El BCE parece tener prisa. Con la economía alemana en recesión y la francesa intentando encontrar la forma de no depender solamente para crecer de un déficit público inmanejable, con una inflación en la Eurozona que parece evolucionar mejor de lo previsto y los mercados de materias primas ignorando de momento el deterioro de la situación geopolítica global, el BCE se encuentra en un escenario propicio para seguir reduciendo los tipos de referencia en cada reunión. Aunque los precios de los servicios siguen creciendo ampliamente por encima del 2%, es bastante factible que inauguremos la primavera con el tipo de la facilidad de depósito en el 2,5% o incluso el 2,25% (con el tipo de referencia 15 puntos básicos por encima).
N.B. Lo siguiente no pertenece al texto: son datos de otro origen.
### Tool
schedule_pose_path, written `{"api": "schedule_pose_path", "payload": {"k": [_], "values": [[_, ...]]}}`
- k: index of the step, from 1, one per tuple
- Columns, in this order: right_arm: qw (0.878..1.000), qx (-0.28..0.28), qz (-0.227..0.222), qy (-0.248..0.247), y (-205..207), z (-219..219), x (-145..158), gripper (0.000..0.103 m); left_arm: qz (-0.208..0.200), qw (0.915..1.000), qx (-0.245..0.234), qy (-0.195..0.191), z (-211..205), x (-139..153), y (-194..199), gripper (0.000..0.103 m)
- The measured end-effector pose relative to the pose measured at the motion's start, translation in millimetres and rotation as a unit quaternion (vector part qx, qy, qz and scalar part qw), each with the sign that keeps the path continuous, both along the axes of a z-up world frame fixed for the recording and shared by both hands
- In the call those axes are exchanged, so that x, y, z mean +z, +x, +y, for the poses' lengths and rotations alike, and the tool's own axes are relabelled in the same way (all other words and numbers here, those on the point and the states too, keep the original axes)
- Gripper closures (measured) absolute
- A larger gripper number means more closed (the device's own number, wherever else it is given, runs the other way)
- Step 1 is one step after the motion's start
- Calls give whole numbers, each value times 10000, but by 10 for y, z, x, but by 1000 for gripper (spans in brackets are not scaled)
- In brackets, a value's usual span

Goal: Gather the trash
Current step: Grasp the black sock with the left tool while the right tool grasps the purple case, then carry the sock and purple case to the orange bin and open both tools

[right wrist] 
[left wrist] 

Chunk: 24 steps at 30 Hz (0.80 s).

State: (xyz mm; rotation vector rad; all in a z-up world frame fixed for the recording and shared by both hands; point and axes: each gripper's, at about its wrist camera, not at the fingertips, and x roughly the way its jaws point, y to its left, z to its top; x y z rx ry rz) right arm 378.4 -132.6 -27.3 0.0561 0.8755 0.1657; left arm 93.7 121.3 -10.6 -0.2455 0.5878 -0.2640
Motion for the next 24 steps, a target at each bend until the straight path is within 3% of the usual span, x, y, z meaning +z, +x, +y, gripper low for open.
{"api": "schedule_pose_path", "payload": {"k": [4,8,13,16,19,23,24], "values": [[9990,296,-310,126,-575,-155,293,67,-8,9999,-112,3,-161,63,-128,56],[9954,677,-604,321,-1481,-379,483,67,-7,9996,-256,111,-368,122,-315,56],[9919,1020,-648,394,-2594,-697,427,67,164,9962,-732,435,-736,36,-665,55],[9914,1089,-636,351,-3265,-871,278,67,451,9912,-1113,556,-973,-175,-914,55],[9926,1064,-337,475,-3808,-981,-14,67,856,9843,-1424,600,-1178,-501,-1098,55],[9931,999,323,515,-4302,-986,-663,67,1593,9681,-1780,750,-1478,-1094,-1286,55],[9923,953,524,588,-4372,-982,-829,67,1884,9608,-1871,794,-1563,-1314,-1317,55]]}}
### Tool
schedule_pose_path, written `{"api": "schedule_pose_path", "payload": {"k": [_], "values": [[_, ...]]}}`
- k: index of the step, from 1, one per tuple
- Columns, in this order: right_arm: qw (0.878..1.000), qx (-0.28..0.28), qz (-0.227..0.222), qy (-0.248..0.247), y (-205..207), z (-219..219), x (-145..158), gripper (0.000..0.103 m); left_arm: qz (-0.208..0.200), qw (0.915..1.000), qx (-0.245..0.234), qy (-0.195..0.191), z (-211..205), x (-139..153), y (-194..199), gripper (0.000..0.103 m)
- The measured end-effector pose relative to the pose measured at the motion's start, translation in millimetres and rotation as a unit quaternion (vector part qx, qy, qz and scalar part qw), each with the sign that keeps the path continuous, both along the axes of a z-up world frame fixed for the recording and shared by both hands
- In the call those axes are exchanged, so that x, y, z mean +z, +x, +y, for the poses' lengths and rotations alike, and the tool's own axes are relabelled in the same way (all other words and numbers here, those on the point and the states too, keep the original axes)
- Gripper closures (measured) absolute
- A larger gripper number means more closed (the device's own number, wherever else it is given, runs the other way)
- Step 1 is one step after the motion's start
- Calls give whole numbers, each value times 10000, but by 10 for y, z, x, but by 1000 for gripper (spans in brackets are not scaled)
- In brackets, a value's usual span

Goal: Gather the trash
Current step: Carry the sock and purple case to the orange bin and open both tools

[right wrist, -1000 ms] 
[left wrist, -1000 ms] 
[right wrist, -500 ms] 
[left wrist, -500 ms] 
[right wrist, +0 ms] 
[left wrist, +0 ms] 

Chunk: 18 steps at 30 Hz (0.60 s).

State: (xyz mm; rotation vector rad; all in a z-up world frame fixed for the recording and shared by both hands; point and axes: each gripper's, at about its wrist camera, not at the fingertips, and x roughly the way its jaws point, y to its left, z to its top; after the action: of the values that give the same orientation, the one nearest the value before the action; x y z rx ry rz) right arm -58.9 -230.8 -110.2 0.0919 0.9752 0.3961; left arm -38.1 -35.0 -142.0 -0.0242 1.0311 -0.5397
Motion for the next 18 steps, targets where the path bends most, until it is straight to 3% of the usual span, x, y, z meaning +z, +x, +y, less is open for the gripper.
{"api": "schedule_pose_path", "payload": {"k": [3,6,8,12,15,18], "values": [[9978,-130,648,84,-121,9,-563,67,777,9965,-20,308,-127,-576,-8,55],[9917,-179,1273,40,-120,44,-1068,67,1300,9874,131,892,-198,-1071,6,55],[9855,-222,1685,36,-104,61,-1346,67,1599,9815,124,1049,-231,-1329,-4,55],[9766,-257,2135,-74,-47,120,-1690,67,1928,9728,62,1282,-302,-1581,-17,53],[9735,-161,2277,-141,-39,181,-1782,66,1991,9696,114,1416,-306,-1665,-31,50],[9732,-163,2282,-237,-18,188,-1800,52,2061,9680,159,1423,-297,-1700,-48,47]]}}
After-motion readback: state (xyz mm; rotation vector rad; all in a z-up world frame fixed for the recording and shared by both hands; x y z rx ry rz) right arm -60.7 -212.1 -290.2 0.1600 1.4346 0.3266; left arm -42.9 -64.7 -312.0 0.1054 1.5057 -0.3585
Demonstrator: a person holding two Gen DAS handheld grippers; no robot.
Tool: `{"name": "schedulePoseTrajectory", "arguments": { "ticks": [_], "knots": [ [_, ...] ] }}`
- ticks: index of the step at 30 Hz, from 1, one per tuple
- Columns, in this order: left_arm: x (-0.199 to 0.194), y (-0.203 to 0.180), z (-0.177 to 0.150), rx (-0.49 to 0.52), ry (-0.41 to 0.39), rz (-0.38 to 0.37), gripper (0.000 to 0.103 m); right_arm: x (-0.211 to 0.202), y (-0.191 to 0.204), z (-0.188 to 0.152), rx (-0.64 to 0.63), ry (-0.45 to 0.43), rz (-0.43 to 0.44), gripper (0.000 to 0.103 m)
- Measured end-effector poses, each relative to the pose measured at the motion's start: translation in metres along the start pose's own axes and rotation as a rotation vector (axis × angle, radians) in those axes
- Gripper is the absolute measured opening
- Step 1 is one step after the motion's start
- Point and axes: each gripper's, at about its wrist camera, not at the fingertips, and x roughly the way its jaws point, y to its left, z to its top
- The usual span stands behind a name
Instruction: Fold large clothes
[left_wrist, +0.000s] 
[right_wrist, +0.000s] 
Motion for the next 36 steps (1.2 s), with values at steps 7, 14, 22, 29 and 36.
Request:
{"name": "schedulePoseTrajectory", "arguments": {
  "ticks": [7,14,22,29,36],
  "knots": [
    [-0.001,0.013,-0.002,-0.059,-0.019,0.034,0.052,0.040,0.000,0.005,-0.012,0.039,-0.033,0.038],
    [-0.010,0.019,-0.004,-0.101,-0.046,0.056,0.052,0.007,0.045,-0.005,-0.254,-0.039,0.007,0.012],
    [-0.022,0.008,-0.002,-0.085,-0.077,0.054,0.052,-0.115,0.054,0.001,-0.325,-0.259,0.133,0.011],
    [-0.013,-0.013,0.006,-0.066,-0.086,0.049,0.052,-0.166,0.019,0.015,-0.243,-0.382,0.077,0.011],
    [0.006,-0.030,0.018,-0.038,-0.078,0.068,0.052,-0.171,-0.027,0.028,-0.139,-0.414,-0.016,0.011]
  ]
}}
Desde ese punto, que podríamos considerar el estado de neutralidad monetaria, reducciones adicionales deberían ser meditadas: factores como la transición verde, el incremento del proteccionismo o el escenario internacional apuntan, como poco, a moderados riesgos inflacionistas. Además, volver a cimentar otro ciclo de crecimiento mediocre en un exceso de laxitud monetaria, sin avanzar en los cambios estructurales que de verdad se precisan (Informe Draghi), es lo último que necesita la Eurozona.

Lo público mueve el oro

No sorprende a priori que el oro, clásico activo refugio (tema distinto es la racionalidad de tal condición, pero las expectativas tienden a auto cumplirse, qué duda cabe), vea elevarse su demanda y, en consonancia, su precio, en un período de incertidumbre política (en especial en Estados Unidos), elevadas tensiones internacionales y de encrucijada para los Bancos Centrales (dilema que es distinto en los países desarrollados y en el resto del mundo, además). Pero, en realidad, para justificar un máximo histórico en el precio del preciado metal ha confluido otro fenómeno de potenciales consecuencias estructurales: la adquisición masiva de oro por parte de grandes Bancos Centrales del mundo emergente (Rusia, China, Turquía...). No se trata solo de un proceso de diversificación en las reservas (en marcha desde hace años), sino de avanzar en un cierto “desacoplamiento” respecto al dólar, en la medida en que éste es la base de la cada vez mayor frecuencia con la que Estados Unidos aplica sanciones económicas, con mayor o menor acuerdo de sus aliados. Un avance en el desarrollo de un sistema de pagos transfronterizo alternativo al SWIFT, controlado por Occidente, todavía precario pero que, por ejemplo, sigue permitiendo a Rusia operar con un buen número de países, será, probablemente, el siguiente paso en ese desacoplamiento. Cuestión distinta es cómo se articulará esa alternativa, y cuanto atractivo supone depender de China, que sin duda sería el eje de la misma, respecto a hacerlo de Estados Unidos.